- **Goal of the exercise**
For this exercise, reproduce the entries below exactly, but only from the line containing "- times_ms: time" through the line containing "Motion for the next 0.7", both included.

- **Provided data**

□ □ □ □ □ □ □

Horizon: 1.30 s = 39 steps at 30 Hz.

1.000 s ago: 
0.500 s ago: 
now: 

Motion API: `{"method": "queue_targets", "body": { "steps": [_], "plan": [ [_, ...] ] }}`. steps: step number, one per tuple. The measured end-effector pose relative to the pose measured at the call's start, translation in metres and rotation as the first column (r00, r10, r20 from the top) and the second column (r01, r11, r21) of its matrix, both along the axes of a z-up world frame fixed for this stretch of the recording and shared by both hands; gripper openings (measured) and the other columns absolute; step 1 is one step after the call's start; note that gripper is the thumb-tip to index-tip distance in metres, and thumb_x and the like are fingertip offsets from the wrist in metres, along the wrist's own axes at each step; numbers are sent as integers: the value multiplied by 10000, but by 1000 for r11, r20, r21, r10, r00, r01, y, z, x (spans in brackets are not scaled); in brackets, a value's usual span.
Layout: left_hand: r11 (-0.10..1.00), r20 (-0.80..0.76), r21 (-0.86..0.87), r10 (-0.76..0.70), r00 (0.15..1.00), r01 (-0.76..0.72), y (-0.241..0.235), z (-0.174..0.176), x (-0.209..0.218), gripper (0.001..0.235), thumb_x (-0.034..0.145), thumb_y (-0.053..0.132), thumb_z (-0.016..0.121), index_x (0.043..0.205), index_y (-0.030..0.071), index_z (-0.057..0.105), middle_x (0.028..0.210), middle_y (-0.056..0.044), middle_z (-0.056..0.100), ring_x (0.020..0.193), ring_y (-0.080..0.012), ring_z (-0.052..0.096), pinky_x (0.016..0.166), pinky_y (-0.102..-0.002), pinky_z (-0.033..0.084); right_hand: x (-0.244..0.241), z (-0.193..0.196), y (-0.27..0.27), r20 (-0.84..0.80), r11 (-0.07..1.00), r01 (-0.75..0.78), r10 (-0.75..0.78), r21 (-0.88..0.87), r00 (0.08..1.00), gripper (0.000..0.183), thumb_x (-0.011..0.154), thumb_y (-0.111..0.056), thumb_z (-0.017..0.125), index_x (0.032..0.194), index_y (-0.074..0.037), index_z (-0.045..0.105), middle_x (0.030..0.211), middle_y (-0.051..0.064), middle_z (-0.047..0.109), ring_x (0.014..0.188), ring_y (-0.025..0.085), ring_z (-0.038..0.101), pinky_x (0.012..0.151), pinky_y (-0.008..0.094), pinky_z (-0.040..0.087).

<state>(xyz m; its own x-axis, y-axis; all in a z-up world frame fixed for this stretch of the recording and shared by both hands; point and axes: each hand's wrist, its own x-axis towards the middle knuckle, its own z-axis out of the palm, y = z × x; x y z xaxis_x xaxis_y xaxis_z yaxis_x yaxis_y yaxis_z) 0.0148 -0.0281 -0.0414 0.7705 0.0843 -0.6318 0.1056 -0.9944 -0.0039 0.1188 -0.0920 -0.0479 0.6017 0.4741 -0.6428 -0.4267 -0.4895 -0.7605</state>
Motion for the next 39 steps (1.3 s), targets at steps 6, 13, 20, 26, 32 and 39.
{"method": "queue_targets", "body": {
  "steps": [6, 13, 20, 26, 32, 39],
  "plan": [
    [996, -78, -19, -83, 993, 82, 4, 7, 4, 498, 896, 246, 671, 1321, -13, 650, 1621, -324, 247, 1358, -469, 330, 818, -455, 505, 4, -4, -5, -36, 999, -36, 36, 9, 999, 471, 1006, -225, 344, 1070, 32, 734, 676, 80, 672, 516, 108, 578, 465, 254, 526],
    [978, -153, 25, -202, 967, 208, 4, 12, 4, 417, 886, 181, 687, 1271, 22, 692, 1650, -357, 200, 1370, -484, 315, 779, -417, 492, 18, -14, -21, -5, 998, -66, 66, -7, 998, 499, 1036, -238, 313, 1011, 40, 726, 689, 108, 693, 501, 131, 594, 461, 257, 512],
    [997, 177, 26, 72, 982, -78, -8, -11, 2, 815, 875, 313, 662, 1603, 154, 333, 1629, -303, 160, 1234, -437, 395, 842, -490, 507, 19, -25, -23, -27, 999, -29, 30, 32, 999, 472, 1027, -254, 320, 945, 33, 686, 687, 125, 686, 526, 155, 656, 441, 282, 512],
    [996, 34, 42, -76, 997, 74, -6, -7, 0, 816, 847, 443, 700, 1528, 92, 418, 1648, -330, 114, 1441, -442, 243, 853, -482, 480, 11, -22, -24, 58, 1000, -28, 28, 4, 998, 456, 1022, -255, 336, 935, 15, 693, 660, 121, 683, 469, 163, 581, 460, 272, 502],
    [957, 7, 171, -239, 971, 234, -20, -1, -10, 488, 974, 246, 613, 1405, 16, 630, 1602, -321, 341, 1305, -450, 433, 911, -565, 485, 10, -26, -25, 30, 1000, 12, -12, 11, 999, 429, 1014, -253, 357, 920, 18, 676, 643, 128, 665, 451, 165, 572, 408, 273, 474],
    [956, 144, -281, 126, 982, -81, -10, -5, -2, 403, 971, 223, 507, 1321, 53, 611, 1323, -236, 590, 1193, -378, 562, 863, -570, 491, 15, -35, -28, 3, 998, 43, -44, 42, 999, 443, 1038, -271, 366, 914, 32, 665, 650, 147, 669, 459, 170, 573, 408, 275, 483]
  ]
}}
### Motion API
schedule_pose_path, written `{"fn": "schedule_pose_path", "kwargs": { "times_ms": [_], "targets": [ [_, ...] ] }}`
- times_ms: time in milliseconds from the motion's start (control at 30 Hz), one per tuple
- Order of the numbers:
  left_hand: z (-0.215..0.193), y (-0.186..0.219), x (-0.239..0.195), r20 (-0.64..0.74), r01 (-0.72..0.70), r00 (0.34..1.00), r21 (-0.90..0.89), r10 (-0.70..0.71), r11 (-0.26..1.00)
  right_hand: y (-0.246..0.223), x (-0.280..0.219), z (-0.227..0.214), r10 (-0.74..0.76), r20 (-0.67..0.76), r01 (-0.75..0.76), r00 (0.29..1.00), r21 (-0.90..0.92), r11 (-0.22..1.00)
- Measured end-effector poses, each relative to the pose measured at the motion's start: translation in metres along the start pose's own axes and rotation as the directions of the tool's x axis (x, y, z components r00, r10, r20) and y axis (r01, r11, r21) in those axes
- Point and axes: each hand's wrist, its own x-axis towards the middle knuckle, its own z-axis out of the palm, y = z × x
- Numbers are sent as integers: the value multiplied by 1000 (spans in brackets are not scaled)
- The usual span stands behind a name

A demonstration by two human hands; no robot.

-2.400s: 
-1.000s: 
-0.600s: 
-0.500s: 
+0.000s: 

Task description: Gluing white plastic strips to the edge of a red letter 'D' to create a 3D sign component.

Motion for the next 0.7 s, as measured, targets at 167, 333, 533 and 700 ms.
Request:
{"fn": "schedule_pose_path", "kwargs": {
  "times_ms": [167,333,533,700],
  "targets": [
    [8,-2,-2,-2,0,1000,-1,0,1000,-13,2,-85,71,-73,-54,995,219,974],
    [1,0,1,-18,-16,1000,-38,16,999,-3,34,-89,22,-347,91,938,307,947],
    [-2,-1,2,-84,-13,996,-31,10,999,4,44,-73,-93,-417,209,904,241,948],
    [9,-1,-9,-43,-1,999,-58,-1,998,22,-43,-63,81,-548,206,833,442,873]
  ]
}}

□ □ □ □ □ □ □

- **Result below**
- times_ms: time in milliseconds from the motion's start (control at 30 Hz), one per tuple
- Order of the numbers:
  left_hand: z (-0.215..0.193), y (-0.186..0.219), x (-0.239..0.195), r20 (-0.64..0.74), r01 (-0.72..0.70), r00 (0.34..1.00), r21 (-0.90..0.89), r10 (-0.70..0.71), r11 (-0.26..1.00)
  right_hand: y (-0.246..0.223), x (-0.280..0.219), z (-0.227..0.214), r10 (-0.74..0.76), r20 (-0.67..0.76), r01 (-0.75..0.76), r00 (0.29..1.00), r21 (-0.90..0.92), r11 (-0.22..1.00)
- Measured end-effector poses, each relative to the pose measured at the motion's start: translation in metres along the start pose's own axes and rotation as the directions of the tool's x axis (x, y, z components r00, r10, r20) and y axis (r01, r11, r21) in those axes
- Point and axes: each hand's wrist, its own x-axis towards the middle knuckle, its own z-axis out of the palm, y = z × x
- Numbers are sent as integers: the value multiplied by 1000 (spans in brackets are not scaled)
- The usual span stands behind a name

A demonstration by two human hands; no robot.

-2.400s: 
-1.000s: 
-0.600s: 
-0.500s: 
+0.000s: 

Task description: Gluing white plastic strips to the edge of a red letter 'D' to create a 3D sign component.

Motion for the next 0.7 s, as measured, targets at 167, 333, 533 and 700 ms.

The answer has now been finished.